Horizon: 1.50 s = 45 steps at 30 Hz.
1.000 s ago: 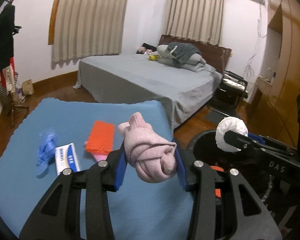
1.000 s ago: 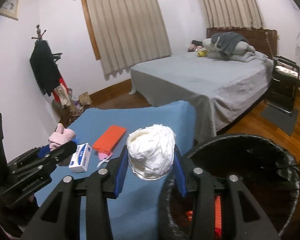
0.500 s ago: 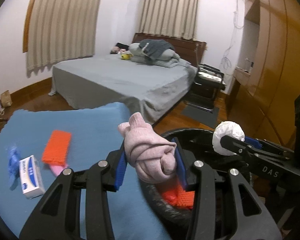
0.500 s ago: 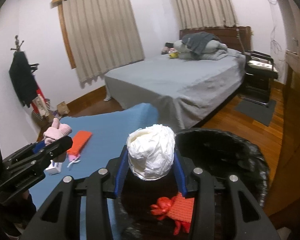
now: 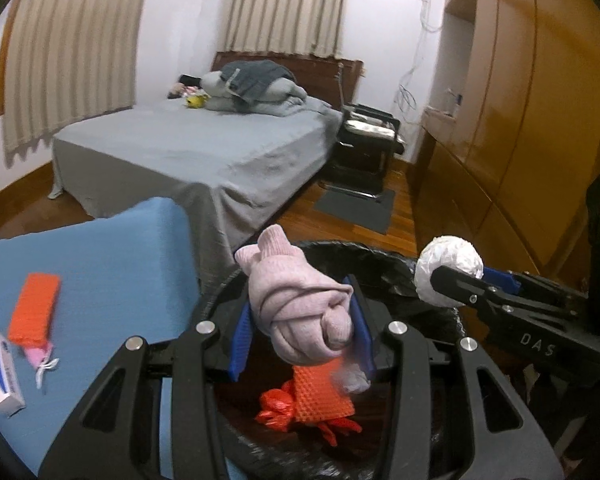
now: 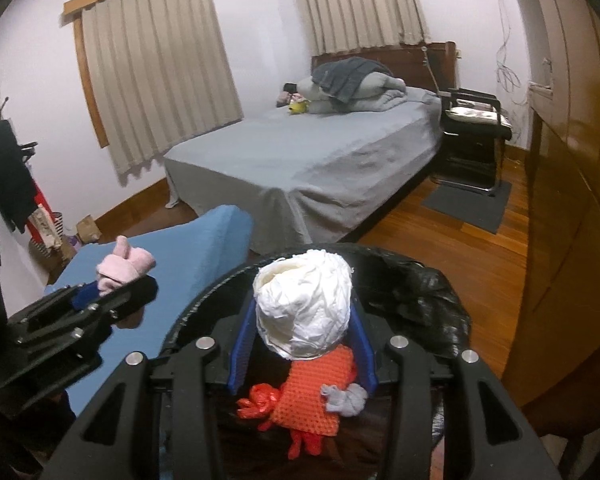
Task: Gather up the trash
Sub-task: 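Carry the pink sock and white mesh ball over the bin and release both, then move both tools back over the mat toward the tissue box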
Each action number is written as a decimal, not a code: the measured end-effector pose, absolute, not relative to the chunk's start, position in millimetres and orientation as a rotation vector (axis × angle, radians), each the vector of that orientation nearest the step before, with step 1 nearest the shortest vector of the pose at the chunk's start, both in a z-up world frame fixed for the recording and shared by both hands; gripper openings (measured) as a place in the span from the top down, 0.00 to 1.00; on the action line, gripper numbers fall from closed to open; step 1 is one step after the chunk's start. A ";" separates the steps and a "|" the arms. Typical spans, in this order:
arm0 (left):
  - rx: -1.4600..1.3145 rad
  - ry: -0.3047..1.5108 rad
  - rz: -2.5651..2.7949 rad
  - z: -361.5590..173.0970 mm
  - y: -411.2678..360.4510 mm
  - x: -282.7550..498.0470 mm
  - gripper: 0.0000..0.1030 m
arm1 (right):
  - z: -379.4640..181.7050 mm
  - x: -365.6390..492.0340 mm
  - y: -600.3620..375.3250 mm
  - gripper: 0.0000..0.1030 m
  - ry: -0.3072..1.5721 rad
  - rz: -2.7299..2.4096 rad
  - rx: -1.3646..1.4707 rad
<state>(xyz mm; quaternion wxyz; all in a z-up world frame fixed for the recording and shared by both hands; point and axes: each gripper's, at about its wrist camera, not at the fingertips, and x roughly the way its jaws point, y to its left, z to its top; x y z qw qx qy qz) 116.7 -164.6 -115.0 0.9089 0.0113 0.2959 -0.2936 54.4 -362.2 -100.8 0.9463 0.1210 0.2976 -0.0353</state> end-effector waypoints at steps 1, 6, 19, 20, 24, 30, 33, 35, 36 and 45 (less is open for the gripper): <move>0.027 0.616 -0.614 -118.4 -168.8 118.1 0.60 | -102.3 53.9 -366.6 0.56 0.607 -0.079 0.249; 0.028 0.653 -0.650 -131.4 -181.4 124.0 0.55 | -105.9 53.7 -380.3 0.52 0.612 -0.111 0.258; 0.005 0.638 -0.565 -127.8 -162.1 129.7 0.32 | -101.0 46.6 -392.0 0.06 0.569 -0.174 0.257; 0.001 0.632 -0.549 -125.9 -157.2 129.5 0.30 | -100.2 46.5 -390.6 0.06 0.565 -0.175 0.258; -0.010 0.615 -0.483 -119.5 -131.0 127.1 0.23 | -100.3 49.6 -381.9 0.06 0.577 -0.162 0.270; -0.014 0.615 -0.379 -119.5 -85.2 120.3 0.21 | -105.6 58.6 -353.6 0.06 0.593 -0.113 0.255; -0.016 0.618 -0.333 -120.4 -64.0 119.2 0.21 | -109.0 64.4 -336.7 0.06 0.602 -0.081 0.253; -0.017 0.621 -0.299 -121.0 -46.4 117.2 0.21 | -110.9 69.0 -323.5 0.06 0.610 -0.056 0.247; -0.018 0.621 -0.283 -121.4 -39.3 116.1 0.21 | -111.9 71.8 -315.3 0.06 0.615 -0.039 0.239; -0.038 0.633 -0.105 -127.8 37.3 113.2 0.21 | -117.2 96.3 -245.3 0.06 0.633 0.098 0.188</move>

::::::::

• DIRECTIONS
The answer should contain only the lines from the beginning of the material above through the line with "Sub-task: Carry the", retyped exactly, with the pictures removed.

• ANSWER
Horizon: 1.50 s = 45 steps at 30 Hz.
1.000 s ago: 
1.000 s ago: 
0.500 s ago: 
0.500 s ago: 
now: 
now: 
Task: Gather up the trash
Sub-task: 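Carry the pink sock and white mesh ball over the bin and release both, then move both tools back over the mat toward the tissue box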

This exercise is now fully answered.